Stan: What comes up for me is clarity. I get a sense of clarity within myself. Kind of... "Aha, now I understand." We see it together, it's like a relationship. It doesn't happen, it's that bonding that happens to you. It doesn't happen very often, but when it does you know it.
Michael: Aha! See you added that very interesting term, to the bonding. Together something has now come into focus between us. I'm adding, together. What is essential here for you when you add those words, "bonding" and "Aha" together?
Stan: There is an experience that happens, a connection.
Michael: A connection right there...
Stan: Yes, a connection. And then what happens is that I want to reinforce that clarity. I want to tell her that I really feel clear now about what she is talking about. This really helps me to understand what's going on for her, and so that in some ways reinforces what she is saying, and it helps me to express what I feel. So there is a connection of understanding between us that I think is important in the relationship.

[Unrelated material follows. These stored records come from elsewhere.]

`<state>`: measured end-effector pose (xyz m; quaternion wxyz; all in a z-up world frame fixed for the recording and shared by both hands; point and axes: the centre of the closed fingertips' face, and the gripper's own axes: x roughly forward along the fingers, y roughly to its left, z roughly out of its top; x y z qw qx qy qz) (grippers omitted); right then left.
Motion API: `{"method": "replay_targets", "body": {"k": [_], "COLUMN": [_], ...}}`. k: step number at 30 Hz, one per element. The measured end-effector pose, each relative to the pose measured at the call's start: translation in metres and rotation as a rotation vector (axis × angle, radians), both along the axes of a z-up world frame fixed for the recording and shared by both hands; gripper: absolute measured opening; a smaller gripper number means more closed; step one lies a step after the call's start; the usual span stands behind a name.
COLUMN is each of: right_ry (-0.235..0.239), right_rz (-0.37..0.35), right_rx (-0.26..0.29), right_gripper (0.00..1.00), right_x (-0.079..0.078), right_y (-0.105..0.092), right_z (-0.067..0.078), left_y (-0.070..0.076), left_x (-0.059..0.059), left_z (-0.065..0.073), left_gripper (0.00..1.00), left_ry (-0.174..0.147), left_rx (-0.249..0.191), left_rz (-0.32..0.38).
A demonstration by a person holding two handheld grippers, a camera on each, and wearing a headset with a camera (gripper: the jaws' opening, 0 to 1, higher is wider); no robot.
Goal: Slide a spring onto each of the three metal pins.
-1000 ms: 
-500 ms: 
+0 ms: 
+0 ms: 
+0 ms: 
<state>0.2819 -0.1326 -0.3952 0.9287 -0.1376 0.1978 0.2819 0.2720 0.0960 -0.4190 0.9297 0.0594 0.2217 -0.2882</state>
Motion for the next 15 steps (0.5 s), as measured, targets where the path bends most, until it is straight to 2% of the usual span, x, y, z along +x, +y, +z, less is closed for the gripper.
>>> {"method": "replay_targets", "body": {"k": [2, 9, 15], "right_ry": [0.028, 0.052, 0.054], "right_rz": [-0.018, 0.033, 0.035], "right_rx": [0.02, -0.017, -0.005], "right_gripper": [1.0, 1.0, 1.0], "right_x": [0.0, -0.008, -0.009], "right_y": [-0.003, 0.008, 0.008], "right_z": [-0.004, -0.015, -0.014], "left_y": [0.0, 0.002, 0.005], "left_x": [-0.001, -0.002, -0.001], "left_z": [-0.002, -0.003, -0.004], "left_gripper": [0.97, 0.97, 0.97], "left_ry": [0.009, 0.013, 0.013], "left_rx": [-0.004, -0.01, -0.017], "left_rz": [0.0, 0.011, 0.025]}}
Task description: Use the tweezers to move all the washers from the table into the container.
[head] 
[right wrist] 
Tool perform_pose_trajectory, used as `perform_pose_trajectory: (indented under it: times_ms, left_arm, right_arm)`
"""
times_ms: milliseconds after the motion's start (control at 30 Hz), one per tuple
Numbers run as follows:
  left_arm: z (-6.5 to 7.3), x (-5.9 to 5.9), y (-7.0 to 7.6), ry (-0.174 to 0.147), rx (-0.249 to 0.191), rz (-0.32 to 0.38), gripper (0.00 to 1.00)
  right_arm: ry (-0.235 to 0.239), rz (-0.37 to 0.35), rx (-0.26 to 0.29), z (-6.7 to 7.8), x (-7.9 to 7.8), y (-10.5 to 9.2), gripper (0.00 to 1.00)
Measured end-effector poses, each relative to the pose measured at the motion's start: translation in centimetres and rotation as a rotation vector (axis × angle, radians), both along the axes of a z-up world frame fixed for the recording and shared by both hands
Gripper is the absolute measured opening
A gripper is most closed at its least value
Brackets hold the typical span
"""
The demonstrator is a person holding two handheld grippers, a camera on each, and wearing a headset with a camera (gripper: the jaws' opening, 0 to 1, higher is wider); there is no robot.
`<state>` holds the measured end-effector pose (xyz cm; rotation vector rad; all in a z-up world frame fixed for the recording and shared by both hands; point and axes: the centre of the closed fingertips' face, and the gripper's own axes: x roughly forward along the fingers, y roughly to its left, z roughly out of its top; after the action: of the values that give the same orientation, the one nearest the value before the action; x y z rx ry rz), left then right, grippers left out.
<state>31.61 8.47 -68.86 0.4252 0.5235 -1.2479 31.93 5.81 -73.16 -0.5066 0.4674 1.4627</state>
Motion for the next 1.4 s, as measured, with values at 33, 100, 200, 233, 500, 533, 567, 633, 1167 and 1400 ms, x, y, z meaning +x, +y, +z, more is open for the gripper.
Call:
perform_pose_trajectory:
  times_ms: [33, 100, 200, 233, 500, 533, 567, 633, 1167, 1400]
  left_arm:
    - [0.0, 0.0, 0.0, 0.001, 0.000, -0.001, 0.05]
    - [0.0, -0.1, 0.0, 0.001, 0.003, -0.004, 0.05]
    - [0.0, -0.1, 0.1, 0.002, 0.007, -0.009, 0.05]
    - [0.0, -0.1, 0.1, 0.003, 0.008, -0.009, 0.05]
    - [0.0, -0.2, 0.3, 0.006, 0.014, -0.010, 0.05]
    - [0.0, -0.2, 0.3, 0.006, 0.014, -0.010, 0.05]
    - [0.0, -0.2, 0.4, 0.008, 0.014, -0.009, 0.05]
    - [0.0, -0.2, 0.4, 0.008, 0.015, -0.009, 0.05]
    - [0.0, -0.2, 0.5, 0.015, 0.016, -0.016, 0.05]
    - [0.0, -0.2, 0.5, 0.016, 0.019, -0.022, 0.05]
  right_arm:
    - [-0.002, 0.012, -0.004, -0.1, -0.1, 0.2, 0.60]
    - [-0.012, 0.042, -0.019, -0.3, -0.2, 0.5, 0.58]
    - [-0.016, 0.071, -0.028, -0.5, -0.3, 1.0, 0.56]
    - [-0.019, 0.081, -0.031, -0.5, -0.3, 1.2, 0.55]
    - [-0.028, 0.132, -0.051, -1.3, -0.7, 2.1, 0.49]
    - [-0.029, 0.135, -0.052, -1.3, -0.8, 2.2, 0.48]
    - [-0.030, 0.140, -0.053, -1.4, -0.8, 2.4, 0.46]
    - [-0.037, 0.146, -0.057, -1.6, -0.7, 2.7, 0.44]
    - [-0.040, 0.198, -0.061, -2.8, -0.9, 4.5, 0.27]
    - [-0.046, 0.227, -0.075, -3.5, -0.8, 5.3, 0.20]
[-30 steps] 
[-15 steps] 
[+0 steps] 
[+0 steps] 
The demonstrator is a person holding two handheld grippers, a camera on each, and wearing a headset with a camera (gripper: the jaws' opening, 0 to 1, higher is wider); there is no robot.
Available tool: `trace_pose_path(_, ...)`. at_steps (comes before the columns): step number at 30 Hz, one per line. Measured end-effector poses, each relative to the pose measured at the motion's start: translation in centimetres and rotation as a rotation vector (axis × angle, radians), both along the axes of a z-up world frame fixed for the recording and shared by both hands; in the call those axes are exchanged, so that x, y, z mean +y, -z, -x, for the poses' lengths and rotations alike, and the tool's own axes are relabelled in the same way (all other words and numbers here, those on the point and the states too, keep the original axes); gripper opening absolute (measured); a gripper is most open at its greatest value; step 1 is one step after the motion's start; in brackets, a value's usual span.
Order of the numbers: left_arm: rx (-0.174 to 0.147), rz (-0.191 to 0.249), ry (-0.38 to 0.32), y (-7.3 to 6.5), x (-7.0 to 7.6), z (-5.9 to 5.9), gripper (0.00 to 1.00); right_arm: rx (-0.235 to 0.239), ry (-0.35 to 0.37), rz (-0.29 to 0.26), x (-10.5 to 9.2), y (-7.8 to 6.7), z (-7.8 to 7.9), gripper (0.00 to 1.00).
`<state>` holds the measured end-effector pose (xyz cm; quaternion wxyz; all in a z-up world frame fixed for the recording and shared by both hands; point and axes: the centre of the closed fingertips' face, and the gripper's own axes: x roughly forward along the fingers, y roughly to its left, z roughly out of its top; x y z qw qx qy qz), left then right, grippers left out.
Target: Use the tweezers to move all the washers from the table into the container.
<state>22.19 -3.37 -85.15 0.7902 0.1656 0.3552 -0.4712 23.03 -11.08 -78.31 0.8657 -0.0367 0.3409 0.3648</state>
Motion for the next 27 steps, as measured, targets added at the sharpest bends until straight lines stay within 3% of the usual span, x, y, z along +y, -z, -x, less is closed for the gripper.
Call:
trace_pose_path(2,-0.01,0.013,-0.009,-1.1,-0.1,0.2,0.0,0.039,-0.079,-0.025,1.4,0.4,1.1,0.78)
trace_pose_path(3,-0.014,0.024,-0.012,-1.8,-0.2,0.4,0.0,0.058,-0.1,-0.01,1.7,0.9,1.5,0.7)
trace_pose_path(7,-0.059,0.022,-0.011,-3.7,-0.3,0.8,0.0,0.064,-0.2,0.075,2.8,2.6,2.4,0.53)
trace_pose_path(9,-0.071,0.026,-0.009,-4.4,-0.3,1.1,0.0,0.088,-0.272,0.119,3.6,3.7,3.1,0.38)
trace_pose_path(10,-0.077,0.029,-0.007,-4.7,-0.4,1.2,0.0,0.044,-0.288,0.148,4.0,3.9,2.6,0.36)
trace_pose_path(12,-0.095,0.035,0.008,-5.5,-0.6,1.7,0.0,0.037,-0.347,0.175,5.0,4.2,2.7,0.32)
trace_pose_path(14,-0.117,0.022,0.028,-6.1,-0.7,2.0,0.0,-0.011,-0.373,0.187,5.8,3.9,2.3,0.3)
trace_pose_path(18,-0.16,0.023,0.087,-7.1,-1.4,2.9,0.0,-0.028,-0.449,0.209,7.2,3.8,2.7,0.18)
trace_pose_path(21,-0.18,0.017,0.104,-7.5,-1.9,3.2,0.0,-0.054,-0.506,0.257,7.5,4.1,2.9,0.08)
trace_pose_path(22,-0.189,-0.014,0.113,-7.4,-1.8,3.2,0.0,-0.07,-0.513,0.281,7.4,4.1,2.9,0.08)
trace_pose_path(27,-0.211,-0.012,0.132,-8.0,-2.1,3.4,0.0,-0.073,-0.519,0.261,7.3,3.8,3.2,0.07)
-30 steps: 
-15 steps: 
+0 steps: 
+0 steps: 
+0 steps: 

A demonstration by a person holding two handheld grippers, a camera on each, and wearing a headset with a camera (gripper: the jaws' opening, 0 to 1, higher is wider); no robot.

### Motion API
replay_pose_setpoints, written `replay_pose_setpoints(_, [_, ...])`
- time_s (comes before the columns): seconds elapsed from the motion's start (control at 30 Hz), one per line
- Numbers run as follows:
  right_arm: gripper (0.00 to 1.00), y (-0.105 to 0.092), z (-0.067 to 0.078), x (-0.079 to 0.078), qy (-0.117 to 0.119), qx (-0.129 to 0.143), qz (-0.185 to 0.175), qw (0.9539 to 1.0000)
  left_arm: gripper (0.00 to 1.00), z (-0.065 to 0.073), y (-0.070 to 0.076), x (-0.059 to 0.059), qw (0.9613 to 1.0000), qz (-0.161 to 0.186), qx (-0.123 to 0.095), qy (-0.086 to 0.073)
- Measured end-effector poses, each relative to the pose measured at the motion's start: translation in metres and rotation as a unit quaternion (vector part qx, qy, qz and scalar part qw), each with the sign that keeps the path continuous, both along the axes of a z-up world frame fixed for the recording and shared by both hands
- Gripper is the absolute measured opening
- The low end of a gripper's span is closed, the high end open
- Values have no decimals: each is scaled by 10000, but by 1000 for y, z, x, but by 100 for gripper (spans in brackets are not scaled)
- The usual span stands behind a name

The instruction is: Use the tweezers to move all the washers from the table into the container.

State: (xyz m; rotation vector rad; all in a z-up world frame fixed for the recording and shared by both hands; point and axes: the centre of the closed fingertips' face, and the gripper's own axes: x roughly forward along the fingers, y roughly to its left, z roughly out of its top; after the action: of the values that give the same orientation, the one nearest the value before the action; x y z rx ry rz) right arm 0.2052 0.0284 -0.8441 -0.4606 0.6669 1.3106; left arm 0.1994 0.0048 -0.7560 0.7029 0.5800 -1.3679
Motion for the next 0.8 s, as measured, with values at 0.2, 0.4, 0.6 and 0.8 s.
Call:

Michael: And the intensity with which you are saying those words to me, when you added, "...and I want to communicate what I feel..." is the specialness of that moment that now almost draws out the "I've got to say something to you now...I'm understanding this now with you."
Q: I think when you share that about the image...when you have these moments when you are with a client, or when you experience them with yourself, there is a joining together. And it is almost like the moment becomes so precious, so poignant that there is kind of a loss of self. There is something that brings you together that is hard to describe, but it is almost spiritual. It is very touching to the soul, and I think that what feels valuable to the client is your joining with them in that moment, and being with them in their moment. Sometimes there are no words you have to say, you just sense the moment together.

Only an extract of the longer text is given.